Rising star Eliza Scanlen leaps behind the camera
Few would have suspected that the mesmerising young actress with the deep Missouri accent was Australian.
Few would have suspected that the mesmerising young actress with the deep Missouri accent was Australian.
Eliza Scanlen, playing the unsettling, uninhibited Amma in the Emmy-nominated thriller Sharp Objects, more than held her own against co-stars with serious acting chops, Amy Adams and Patricia Clarkson.
More recently, Scanlen morphed into quiet, fragile Beth, the pianist and optimist of Greta Gerwig’s largely adored reimagining of Little Women.
“I liked her face right away,” Gerwig said of Scanlen in an interview with Vogue Australia. “It’s open and available but it keeps changing: she can look innocent and then evil and then old-fashioned and then modern and then seductive and back again in an instant.
“And then, of course, she’s also just a knockout as an actor.”
But if “chameleonic” is one Hollywood cliche that could apply to the 21-year-old Scanlen, “meteoric rise” is another. Back in 2016, she was playing an obsessive stalker in Home and Away. Her very next TV appearance was her breakout role in Sharp Objects, HBO’s slow-burn tale of murder, mystery and family secrets, as half-sister to Adams’s Camille.
In November, fresh from the premiere of Australian drama Babyteeth, Scanlen made her Broadway debut in Aaron Sorkin’s adaptation of To Kill A Mockingbird, and her Little Women family came out to support her: Laura Dern, who played her mother, Saoirse Ronan, who played her sister Jo, and writer-director Gerwig visited her during the run.
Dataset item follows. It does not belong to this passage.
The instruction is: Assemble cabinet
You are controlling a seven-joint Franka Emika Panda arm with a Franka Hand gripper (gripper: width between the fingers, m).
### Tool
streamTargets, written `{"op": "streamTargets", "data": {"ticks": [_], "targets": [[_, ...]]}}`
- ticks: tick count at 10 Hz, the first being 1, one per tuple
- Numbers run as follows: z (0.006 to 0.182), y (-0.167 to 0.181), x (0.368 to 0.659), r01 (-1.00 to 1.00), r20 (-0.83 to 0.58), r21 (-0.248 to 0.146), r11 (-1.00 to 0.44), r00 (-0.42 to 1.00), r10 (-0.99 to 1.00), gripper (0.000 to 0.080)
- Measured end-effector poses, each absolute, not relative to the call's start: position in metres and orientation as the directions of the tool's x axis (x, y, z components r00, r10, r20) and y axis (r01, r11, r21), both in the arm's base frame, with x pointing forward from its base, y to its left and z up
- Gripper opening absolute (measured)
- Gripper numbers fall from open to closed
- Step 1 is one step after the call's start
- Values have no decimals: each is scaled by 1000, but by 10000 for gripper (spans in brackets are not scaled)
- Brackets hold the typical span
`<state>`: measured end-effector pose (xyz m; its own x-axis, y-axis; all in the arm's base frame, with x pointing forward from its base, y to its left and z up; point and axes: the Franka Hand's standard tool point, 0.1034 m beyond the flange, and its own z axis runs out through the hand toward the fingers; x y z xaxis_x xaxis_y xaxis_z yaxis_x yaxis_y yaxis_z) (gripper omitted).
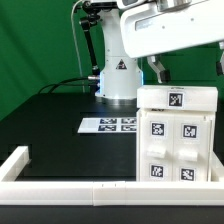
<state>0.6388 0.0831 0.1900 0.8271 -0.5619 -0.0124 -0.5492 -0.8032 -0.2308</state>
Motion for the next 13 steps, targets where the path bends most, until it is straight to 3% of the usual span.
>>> {"op": "streamTargets", "data": {"ticks": [3, 5, 8, 9, 11, 13], "targets": [[189, 82, 638, -376, 32, -227, -898, 919, -393, 797], [189, 78, 638, -12, 117, -173, -985, 993, -33, 797], [189, 82, 637, 332, 162, -80, -940, 935, 317, 797], [188, 84, 635, 396, 150, -64, -916, 911, 383, 797], [189, 73, 635, 373, 145, -85, -924, 922, 359, 797], [187, 71, 635, 515, 147, -49, -856, 851, 504, 797]]}}
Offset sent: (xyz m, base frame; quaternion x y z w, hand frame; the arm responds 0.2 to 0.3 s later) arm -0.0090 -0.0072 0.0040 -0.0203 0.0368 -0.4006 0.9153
The show was a critical and box-office hit, but its run was cut short when Broadway closed because of the coronavirus.
Now, back home in Sydney, Scanlen has a new film coming out, but this time she’s behind the camera. The short work Mukbang, named for a South Korean YouTube trend, which Scanlen wrote and directed “for the pure fun of it”, has been selected for the Sydney Film Festival.
“I’ve been making little films ever since I was a kid, I’ve always had a passion for it,” she said. Because of coronavirus restrictions the festival is a virtual event this year, available online.
For Mukbang, which is about a teenage girl and her internet fixation, Scanlen found cast members among local actors she’d come to know through acting classes or from previous projects.